Background on Huge Pages
CPUs translate virtual memory addresses to physical addresses in chunks called
“pages.” Pages are typically 4 KB each, but nearly all CPU architectures provide
a way to use larger sizes, often 2 MB or 1 GB. Those larger pages are called
“huge pages” in Linux and are more efficient when using lots of memory. Huge
pages can improve Postgres performance and protect Postgres background processes
from the
Out Of Memory (OOM) manager.
Anyone who adjusts Postgres shared_buffers
should consider tuning their
system’s huge pages.
Because huge pages are so great, Crunchy Postgres for Kubernetes makes them
super easy to use in the resources
portion of the PostgresCluster YAML. The
following example starts Postgres with 10 gigs of memory, 2 of which are huge
pages. Kubernetes finds a machine the right size, and Postgres uses what’s
available.
apiVersion: postgres-operator.crunchydata.com/v1beta1
kind: PostgresCluster
metadata:
name: pg
spec:
postgresVersion: 14
backups:
pgbackrest:
repos:
- name: repo1
volume:
volumeClaimSpec:
accessModes: [ReadWriteOnce]
resources: { requests: { storage: 1Gi } }
instances:
- dataVolumeClaimSpec:
accessModes: [ReadWriteOnce]
resources: { requests: { storage: 1Gi } }
resources:
requests:
cpu: 2
memory: 8Gi
limits:
hugepages-2Mi: 2Gi
Huge pages missing in container runtimes
Crunchy Postgres for Kubernetes initially released this feature in 2021. Every
once in a while, we would get a report that Postgres could not initialize due to
Bus error
, indicating that huge pages are to blame. The reporter would change
their environment or set huge_pages = off
and be satisfied. Earlier this year,
we decided to dig in and really identify what was going on.
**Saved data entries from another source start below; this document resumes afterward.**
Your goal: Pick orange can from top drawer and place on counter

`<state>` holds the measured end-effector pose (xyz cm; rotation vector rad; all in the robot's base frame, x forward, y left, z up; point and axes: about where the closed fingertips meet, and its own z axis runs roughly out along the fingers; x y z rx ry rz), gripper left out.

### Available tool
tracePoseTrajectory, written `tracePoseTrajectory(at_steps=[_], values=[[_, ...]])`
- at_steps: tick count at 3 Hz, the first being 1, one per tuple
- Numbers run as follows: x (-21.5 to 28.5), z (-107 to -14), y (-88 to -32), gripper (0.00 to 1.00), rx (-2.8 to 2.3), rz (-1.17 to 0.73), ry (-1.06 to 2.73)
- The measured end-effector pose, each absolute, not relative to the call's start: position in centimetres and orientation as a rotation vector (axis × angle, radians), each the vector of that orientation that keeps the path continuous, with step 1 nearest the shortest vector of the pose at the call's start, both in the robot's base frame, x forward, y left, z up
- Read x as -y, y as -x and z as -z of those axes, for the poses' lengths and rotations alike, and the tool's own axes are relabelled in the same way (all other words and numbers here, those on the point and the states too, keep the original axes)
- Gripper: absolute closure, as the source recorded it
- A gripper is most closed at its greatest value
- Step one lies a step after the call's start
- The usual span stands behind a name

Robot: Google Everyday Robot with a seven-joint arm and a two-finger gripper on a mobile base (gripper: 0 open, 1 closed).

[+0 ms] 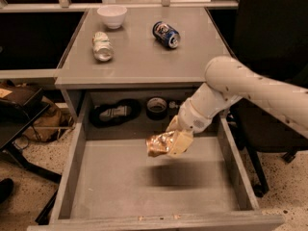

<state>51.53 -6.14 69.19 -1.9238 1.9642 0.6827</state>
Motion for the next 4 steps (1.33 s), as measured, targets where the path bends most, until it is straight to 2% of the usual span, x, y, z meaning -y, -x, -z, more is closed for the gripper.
tracePoseTrajectory(at_steps=[1, 3, 4], values=[[5.8, -76.4, -53.6, 1.00, -1.916, -0.539, 1.970], [5.7, -77.1, -54.3, 1.00, -1.905, -0.523, 1.981], [5.9, -79.8, -57.4, 1.00, -1.893, -0.455, 1.989]])
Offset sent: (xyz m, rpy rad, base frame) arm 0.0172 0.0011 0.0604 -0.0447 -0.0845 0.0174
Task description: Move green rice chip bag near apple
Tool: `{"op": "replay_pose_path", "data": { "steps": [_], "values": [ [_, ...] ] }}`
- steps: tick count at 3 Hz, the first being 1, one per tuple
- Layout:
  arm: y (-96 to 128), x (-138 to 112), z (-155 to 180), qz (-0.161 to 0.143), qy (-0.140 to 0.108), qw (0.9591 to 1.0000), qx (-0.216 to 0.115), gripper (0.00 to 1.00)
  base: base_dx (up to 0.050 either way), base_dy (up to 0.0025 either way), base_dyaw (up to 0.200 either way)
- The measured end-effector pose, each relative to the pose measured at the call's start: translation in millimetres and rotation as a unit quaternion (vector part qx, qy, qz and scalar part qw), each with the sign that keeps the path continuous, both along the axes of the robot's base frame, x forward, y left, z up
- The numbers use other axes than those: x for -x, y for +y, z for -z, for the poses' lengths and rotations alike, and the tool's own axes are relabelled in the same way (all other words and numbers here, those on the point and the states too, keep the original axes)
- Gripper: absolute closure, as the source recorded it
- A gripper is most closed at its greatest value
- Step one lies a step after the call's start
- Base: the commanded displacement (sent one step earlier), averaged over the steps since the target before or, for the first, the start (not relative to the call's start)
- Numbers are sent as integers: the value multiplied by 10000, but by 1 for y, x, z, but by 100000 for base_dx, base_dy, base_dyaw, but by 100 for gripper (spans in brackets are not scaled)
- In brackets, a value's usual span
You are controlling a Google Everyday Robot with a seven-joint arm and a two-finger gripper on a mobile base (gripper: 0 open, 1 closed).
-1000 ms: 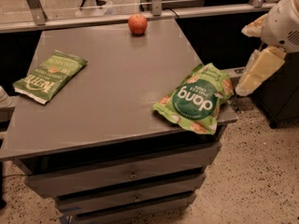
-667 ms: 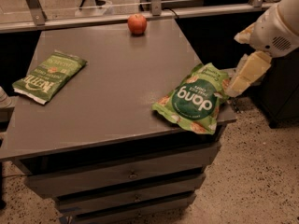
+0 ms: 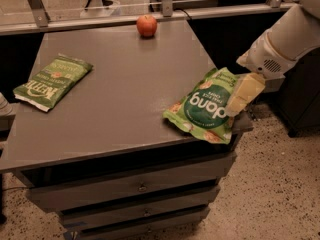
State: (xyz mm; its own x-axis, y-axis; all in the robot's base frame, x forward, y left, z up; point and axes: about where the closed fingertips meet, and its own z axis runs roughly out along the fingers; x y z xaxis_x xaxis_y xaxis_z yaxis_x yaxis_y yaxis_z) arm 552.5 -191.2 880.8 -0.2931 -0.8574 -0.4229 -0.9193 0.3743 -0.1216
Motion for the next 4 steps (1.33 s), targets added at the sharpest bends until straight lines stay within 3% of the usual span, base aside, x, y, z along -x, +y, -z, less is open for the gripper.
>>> {"op": "replay_pose_path", "data": {
  "steps": [1, 2, 3, 4],
  "values": [
    [9, -3, 21, 71, 196, 9997, -124, 0, 0, 0, 0],
    [16, -4, 33, 147, 376, 9986, -345, 17, 0, 0, 0],
    [22, -3, 31, 215, 489, 9967, -608, 41, 0, 0, 0],
    [32, -6, 13, 250, 441, 9947, -897, 64, 0, 0, 0]
  ]
}}
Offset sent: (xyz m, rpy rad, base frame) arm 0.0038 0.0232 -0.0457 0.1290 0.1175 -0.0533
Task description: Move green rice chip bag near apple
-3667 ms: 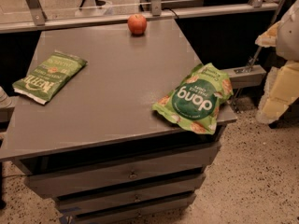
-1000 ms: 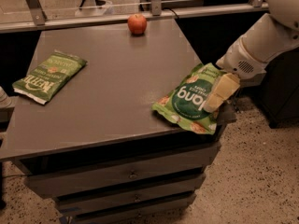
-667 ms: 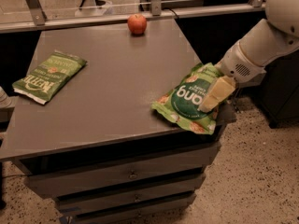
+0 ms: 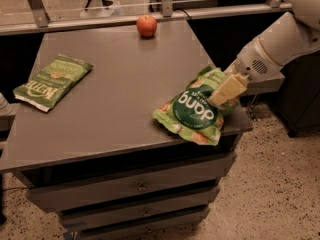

We reproduced the issue and saw that the container’s
hugetlb.2MB.limit_in_bytes
cgroup
matched the Kubernetes hugepages-2Mi
limit, but
hugetlb.2MB.rsvd.limit_in_bytes
did not. That difference explained the error,
and setting the latter field made everything work again. (That made sense
because the rsvd
field was added to the kernel because no one liked the bus
errors caused by the other field.)
Surely, we thought, something in the tall stack between Kubernetes and Linux was supposed to configure this field. Which one was misbehaving and deserved a bug report? None of them, it turns out! Container runtimes didn’t set this field because v1.0 of the OCI Runtime Specification didn’t mention it at all.
Naturally, we were not the first to notice this. We found issues related to this error and these cgroup fields scattered across Postgres, Kubernetes, operators, containers, and container runtimes for years. None, however, were making any progress toward a solution.
Odin Ugedal reported the problem to OCI and suggested a solution in 2020. Kailun Qin submitted a patch in 2021. We reviewed this patch and enlisted the help of our partner, Red Hat, to get it merged. It is now part of OCI Runtime Specification v1.1 released in July. Look for it to be in container runtimes soon! 🎉
Postgres 16 allows huge pages during initialization
While we were working on OCI, David Angel, a PGO user,
engaged with the pgsql-bugs mailing list
after struggling to avoid the issue on a system with huge pages. As a result,
our own Tom Lane added a feature to
Postgres 16 allowing
server variables to be set using initdb. With that, initdb with
--set huge_pages=off
works on any system where huge pages are broken for any
reason.
Better huge pages in the future for everyone
These two changes above are proper long-term solutions, but they’ll take time to make their way into your environments. In the meantime, Crunchy Postgres for Kubernetes has implemented workarounds that will keep you running smoothly with huge pages.